### Instructions to follow
What lines below include the string "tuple"? Pick them out and copy them.

### Material shown
──────────────────────────────
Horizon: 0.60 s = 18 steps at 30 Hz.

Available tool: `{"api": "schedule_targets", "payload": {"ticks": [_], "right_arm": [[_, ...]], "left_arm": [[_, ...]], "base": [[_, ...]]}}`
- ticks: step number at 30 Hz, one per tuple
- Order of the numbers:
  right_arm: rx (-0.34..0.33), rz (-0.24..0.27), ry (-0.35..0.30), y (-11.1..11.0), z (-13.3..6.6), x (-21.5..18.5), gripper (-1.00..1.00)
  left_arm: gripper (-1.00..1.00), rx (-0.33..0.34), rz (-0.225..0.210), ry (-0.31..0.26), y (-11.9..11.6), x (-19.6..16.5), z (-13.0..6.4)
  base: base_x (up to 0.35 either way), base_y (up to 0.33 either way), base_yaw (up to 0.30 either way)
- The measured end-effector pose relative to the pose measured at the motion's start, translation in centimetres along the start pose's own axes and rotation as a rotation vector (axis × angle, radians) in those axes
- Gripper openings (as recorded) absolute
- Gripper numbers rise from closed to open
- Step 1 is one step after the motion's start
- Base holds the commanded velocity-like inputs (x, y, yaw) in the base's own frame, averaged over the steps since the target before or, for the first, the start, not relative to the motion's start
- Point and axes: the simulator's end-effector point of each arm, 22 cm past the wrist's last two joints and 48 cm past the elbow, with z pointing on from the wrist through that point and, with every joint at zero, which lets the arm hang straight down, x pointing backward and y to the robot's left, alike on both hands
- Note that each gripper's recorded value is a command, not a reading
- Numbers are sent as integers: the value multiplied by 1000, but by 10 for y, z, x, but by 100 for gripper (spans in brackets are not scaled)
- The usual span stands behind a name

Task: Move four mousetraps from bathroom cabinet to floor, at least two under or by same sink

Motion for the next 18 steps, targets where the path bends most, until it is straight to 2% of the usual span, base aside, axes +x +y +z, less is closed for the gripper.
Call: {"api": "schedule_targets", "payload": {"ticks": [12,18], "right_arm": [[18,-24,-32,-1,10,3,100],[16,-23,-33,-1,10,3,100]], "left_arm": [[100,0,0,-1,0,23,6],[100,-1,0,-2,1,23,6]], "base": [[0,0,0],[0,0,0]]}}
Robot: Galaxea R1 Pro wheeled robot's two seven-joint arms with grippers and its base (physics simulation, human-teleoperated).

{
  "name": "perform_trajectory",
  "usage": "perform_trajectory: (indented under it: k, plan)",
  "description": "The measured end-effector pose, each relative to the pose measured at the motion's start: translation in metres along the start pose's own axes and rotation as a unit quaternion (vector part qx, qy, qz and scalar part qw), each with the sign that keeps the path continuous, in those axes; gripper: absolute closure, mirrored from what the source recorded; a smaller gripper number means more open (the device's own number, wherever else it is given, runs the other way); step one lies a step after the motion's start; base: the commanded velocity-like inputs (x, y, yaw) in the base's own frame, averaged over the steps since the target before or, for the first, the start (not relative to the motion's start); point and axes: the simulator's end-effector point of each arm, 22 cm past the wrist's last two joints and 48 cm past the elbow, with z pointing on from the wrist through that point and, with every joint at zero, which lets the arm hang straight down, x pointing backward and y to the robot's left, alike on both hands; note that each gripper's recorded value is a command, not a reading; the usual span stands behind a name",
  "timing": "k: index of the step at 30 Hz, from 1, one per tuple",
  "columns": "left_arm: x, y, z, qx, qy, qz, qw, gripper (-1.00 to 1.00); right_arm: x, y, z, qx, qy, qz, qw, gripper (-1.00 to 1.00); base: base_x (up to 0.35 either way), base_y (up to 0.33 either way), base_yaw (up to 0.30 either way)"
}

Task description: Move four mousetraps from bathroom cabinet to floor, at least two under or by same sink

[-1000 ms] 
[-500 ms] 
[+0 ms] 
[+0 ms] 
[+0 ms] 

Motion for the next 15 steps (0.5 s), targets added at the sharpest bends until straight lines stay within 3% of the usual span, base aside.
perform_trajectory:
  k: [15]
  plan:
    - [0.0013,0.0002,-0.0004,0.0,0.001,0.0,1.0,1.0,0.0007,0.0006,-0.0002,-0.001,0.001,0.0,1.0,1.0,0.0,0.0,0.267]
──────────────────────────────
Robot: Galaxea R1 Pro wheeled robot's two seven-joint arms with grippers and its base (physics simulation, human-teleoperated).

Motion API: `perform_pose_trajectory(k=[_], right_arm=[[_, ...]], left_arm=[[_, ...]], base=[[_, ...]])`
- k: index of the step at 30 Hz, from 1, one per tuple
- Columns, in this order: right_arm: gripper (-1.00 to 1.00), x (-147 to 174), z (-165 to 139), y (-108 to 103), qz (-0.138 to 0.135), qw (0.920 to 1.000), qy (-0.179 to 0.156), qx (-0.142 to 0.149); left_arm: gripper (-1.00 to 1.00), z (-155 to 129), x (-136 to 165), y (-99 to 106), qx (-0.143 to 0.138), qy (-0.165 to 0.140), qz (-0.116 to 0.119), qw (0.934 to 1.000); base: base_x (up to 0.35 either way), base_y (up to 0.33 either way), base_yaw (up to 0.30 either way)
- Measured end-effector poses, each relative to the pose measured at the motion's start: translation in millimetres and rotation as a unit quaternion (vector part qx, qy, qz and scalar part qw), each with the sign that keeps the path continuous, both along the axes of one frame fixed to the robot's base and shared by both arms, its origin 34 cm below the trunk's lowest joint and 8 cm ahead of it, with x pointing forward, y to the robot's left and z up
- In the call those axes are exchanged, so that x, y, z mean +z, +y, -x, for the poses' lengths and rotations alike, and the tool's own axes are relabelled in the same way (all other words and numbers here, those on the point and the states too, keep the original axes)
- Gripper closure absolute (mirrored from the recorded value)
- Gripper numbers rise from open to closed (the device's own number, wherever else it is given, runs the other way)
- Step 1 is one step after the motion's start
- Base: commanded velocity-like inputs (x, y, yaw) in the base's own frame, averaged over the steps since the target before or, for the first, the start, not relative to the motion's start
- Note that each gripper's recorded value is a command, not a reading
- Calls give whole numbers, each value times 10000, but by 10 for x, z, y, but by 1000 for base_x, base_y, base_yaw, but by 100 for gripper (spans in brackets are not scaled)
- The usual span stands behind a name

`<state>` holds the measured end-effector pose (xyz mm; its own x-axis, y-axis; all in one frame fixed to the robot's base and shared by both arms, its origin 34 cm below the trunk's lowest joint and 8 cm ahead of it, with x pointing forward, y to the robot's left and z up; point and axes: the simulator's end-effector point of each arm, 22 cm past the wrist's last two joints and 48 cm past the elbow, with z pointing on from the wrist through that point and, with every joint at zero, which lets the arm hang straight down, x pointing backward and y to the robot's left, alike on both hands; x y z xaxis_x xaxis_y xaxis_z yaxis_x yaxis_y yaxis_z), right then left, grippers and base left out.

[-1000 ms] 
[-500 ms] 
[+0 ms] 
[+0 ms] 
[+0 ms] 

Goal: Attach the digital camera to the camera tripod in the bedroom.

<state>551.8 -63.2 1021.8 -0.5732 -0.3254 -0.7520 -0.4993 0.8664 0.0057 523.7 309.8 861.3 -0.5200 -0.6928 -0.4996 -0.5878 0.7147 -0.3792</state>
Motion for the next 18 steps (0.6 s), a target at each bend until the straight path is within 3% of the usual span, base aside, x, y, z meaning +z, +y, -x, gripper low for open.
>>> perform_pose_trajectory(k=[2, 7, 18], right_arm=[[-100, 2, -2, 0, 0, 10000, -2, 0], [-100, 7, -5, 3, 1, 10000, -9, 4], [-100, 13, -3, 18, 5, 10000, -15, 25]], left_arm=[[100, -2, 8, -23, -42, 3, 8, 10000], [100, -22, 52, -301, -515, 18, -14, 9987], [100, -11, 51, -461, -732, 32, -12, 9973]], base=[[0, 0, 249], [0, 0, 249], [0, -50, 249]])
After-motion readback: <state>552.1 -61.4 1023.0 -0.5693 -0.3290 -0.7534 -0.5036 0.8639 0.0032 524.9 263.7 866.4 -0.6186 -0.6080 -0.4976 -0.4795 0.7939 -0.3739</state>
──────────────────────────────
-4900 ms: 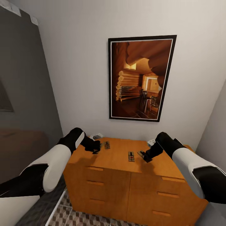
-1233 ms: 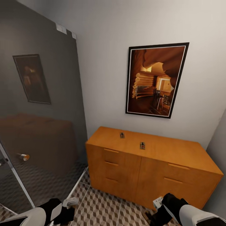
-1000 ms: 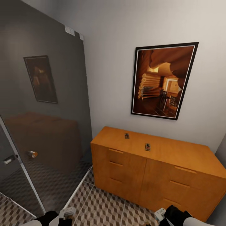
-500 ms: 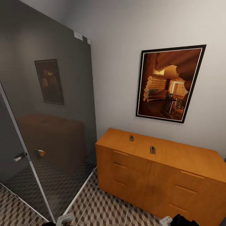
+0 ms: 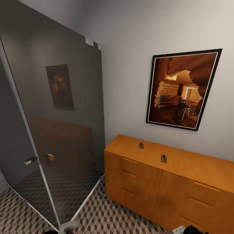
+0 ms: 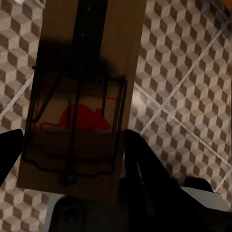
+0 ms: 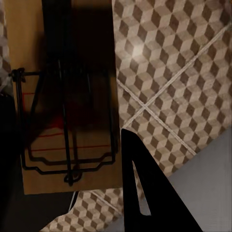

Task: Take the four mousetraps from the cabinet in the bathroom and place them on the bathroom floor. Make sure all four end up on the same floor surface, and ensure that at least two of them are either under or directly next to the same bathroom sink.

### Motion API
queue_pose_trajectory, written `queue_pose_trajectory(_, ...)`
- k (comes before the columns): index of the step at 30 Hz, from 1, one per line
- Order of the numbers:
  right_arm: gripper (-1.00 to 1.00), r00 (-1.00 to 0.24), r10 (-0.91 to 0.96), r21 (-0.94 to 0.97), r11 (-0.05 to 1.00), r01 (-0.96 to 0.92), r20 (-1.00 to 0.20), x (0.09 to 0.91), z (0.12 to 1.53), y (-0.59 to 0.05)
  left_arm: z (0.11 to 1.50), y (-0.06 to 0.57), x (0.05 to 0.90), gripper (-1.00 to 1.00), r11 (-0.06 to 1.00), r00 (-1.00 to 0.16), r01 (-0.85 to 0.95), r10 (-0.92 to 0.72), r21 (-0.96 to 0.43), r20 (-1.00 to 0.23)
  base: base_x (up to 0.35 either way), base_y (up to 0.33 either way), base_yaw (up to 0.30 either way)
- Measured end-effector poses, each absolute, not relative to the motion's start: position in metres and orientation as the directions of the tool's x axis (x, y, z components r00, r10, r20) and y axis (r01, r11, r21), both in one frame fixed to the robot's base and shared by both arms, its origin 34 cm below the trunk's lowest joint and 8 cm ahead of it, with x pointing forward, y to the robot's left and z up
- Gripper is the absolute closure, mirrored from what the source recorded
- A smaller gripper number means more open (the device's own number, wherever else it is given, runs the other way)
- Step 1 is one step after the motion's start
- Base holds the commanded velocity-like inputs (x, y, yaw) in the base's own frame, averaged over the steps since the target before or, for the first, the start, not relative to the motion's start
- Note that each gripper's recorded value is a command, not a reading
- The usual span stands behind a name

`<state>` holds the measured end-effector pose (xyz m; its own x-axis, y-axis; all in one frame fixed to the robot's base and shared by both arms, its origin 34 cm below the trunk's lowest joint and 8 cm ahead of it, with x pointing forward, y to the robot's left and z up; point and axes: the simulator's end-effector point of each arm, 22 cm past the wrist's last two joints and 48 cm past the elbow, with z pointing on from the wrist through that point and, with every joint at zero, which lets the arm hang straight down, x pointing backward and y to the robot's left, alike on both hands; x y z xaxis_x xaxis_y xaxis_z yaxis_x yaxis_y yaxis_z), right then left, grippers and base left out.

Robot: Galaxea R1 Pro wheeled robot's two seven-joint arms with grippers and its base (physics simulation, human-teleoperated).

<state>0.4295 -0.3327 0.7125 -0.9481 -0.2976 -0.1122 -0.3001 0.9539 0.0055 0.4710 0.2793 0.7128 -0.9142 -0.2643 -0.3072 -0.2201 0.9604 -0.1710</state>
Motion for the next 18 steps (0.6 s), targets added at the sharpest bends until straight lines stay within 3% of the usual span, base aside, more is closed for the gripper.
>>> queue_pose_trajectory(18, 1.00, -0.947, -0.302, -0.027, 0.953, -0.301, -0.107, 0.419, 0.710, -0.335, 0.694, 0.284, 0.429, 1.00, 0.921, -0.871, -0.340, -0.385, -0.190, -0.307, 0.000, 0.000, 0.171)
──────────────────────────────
### Answer for the task
- ticks: step number at 30 Hz, one per tuple
  "timing": "k: index of the step at 30 Hz, from 1, one per tuple",
- k: index of the step at 30 Hz, from 1, one per tuple

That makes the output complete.